Все переменилось в день, когда ей исполнилось двенадцать. Этот день и сам момент он будет помнить всю оставшуюся жизнь. Ее попросили сыграть на пианино. В эксклюзивной школе, куда ее отдали, музыка была одним из основных предметов. Сильвия не обладала большими способностями, но поскольку занятия были ежедневными и обязательными, девочка владела инструментом довольно прилично. Для исполнения она выбрала старинную, очень мелодичную сентиментальную пьеску под названием «Возвращение Робина» [16] Пьеса британского композитора Леонарда Фишера (1850-?).
.
Гай стоял, опершись на каминную полку, раздумывая, не обманывает ли его чутье насчет колебаний курса одной из компаний, когда взгляд его рассеянно скользнул по поверхности рояля и упал на лицо дочери: оно было бледно, сосредоточено и напряжено. Брови сдвинуты, губы плотно сжаты, он смотрел на худенькие ручки, взметавшиеся над клавиатурой, на ее по-детски шелковистые каштановые волосы, зачесанные назад и перехваченные бархатной лентой. На ней было платье в белую с голубым полоску, с широким белым воротником и бантом с мелкими, сверкавшими синими огоньками стразами. Гай увидел все это в деталях с такой потрясающей отчетливостью, будто только в этот момент обрел дар зрения.
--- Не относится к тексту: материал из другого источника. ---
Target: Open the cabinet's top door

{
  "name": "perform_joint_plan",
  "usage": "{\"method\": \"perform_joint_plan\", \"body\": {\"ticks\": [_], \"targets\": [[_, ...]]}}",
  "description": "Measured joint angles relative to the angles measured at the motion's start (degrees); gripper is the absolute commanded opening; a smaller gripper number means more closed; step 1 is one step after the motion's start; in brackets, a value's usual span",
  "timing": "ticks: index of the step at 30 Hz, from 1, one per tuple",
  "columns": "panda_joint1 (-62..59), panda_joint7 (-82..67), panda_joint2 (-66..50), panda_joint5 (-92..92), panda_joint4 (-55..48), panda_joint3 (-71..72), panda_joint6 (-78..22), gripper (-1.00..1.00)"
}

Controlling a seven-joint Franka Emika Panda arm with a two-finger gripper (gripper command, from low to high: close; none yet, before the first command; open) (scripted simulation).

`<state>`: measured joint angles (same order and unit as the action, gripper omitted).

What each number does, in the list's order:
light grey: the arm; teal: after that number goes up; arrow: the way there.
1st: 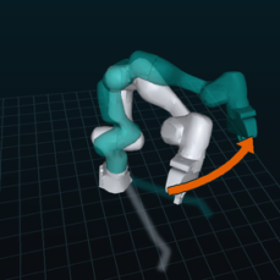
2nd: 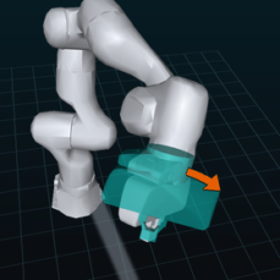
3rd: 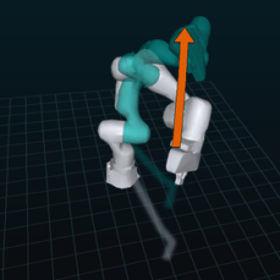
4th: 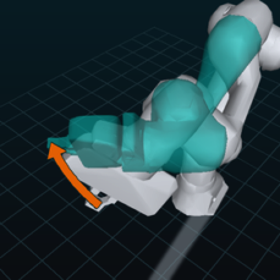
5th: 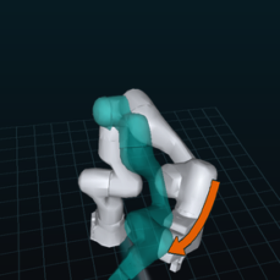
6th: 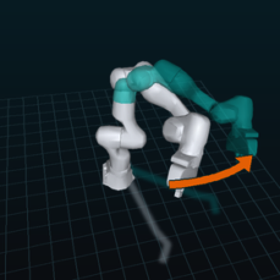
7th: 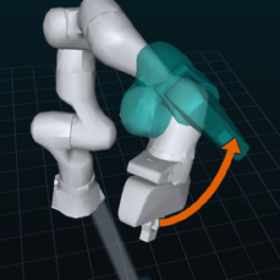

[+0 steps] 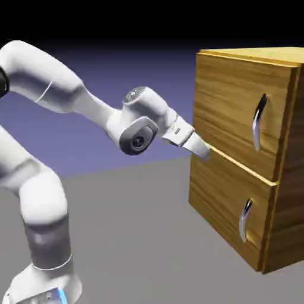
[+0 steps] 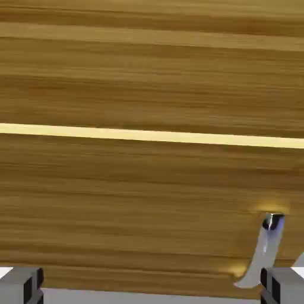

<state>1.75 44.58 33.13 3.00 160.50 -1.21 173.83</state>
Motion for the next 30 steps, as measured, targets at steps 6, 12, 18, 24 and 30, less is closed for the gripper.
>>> {"method": "perform_joint_plan", "body": {"ticks": [6, 12, 18, 24, 30], "targets": [[5.29, 10.55, 2.35, 14.95, -2.5, -6.02, -0.89, 1.0], [10.58, 21.1, 4.7, 29.9, -4.99, -12.04, -1.77, 1.0], [15.86, 31.65, 7.05, 44.85, -7.49, -18.05, -2.66, 1.0], [21.15, 42.2, 9.4, 59.8, -9.99, -24.07, -3.55, 1.0], [26.44, 52.75, 11.75, 74.75, -12.48, -30.09, -4.43, 1.0]]}}
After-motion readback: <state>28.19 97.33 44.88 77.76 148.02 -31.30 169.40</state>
Сразу за этим, прежде чем он успел опомниться, с ним произошло нечто еще более странное. Его захлестнул поток абсолютно незнакомых эмоций. Гай чувствовал, что тонет и задыхается в этом потоке, в страхе он крепко ухватился за каминную полку. Он подумал, что заболел, потому что ему стало физически плохо: сердце заныло так, будто кто-то сжал его в кулаке, мышцы живота напряглись до предела. А дальше — еще хуже. Когда боль и головокружение прошли, он испытал настоящее потрясение. Ему открылась великая истина. Он вдруг все понял.
В кратчайшие минуты ему было дано понять и ощутить всю глубину отчаяния и одиночества дочери, ее жадную потребность в любви. У него тут же возникло лихорадочное желание оградить и защитить ее немедленно от всего дурного и нежелательного. Это новое, неведомое Гаю ощущение, знакомое каждому, кто становится отцом, было болезненно, как удар ножом. Он жадно вглядывался в лицо девочки, и тут до него дошло, как редко он видел на этом лице улыбку (Бог ты мой! Как он мог этого не замечать?!).